• **Directions for this task**
Each record below needs to be written out exactly as it reads.

[[ Records for processing open ]]

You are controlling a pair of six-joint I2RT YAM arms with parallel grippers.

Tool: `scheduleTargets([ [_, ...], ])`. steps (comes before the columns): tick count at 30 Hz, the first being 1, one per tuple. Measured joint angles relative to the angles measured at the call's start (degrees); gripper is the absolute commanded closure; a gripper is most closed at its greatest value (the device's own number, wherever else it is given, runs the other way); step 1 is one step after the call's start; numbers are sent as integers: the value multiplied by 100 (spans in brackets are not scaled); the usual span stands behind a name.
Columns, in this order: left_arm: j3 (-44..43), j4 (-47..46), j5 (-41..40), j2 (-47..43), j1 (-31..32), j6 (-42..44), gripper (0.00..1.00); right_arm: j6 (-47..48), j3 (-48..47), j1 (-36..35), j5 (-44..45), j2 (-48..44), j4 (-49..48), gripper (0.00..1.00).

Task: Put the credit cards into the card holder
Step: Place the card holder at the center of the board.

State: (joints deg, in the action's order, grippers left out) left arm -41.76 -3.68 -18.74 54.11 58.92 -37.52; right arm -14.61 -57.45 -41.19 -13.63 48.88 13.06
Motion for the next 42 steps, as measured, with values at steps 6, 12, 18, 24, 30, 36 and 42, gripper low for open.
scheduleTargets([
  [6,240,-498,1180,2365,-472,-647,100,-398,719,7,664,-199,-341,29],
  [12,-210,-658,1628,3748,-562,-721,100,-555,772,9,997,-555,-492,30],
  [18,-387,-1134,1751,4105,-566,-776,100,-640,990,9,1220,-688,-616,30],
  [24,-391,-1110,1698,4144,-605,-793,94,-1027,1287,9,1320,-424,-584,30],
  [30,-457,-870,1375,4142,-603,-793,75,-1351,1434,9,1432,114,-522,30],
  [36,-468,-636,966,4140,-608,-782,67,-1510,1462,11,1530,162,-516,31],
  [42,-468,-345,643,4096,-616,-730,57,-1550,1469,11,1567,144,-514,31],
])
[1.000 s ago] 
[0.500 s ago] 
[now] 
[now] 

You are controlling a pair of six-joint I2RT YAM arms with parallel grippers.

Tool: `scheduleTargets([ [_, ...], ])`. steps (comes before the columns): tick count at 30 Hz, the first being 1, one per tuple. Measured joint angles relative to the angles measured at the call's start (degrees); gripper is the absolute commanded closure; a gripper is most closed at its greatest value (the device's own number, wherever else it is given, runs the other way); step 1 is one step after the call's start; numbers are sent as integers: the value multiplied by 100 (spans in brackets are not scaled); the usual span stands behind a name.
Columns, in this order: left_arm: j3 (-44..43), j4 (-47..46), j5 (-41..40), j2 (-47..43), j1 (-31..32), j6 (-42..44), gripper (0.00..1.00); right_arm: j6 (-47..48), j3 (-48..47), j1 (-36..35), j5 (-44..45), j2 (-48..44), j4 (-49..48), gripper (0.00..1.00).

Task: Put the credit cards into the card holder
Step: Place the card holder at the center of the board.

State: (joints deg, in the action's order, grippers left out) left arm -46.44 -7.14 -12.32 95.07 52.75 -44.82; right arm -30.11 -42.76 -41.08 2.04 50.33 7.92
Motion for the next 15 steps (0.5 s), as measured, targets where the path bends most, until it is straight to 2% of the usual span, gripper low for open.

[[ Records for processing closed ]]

• **Problem solution**
You are controlling a pair of six-joint I2RT YAM arms with parallel grippers.

Tool: `scheduleTargets([ [_, ...], ])`. steps (comes before the columns): tick count at 30 Hz, the first being 1, one per tuple. Measured joint angles relative to the angles measured at the call's start (degrees); gripper is the absolute commanded closure; a gripper is most closed at its greatest value (the device's own number, wherever else it is given, runs the other way); step 1 is one step after the call's start; numbers are sent as integers: the value multiplied by 100 (spans in brackets are not scaled); the usual span stands behind a name.
Columns, in this order: left_arm: j3 (-44..43), j4 (-47..46), j5 (-41..40), j2 (-47..43), j1 (-31..32), j6 (-42..44), gripper (0.00..1.00); right_arm: j6 (-47..48), j3 (-48..47), j1 (-36..35), j5 (-44..45), j2 (-48..44), j4 (-49..48), gripper (0.00..1.00).

Task: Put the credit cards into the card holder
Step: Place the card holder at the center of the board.

State: (joints deg, in the action's order, grippers left out) left arm -41.76 -3.68 -18.74 54.11 58.92 -37.52; right arm -14.61 -57.45 -41.19 -13.63 48.88 13.06
Motion for the next 42 steps, as measured, with values at steps 6, 12, 18, 24, 30, 36 and 42, gripper low for open.
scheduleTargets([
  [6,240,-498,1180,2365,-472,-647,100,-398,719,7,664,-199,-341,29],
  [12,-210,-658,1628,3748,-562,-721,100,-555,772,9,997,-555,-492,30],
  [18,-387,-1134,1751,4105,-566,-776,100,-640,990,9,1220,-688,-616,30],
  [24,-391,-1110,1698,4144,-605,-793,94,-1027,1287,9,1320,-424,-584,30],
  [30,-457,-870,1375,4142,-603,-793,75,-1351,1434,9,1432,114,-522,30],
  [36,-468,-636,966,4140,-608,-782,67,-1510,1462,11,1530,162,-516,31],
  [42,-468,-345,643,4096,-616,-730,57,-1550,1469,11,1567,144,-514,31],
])
[1.000 s ago] 
[0.500 s ago] 
[now] 
[now] 

You are controlling a pair of six-joint I2RT YAM arms with parallel grippers.

Tool: `scheduleTargets([ [_, ...], ])`. steps (comes before the columns): tick count at 30 Hz, the first being 1, one per tuple. Measured joint angles relative to the angles measured at the call's start (degrees); gripper is the absolute commanded closure; a gripper is most closed at its greatest value (the device's own number, wherever else it is given, runs the other way); step 1 is one step after the call's start; numbers are sent as integers: the value multiplied by 100 (spans in brackets are not scaled); the usual span stands behind a name.
Columns, in this order: left_arm: j3 (-44..43), j4 (-47..46), j5 (-41..40), j2 (-47..43), j1 (-31..32), j6 (-42..44), gripper (0.00..1.00); right_arm: j6 (-47..48), j3 (-48..47), j1 (-36..35), j5 (-44..45), j2 (-48..44), j4 (-49..48), gripper (0.00..1.00).

Task: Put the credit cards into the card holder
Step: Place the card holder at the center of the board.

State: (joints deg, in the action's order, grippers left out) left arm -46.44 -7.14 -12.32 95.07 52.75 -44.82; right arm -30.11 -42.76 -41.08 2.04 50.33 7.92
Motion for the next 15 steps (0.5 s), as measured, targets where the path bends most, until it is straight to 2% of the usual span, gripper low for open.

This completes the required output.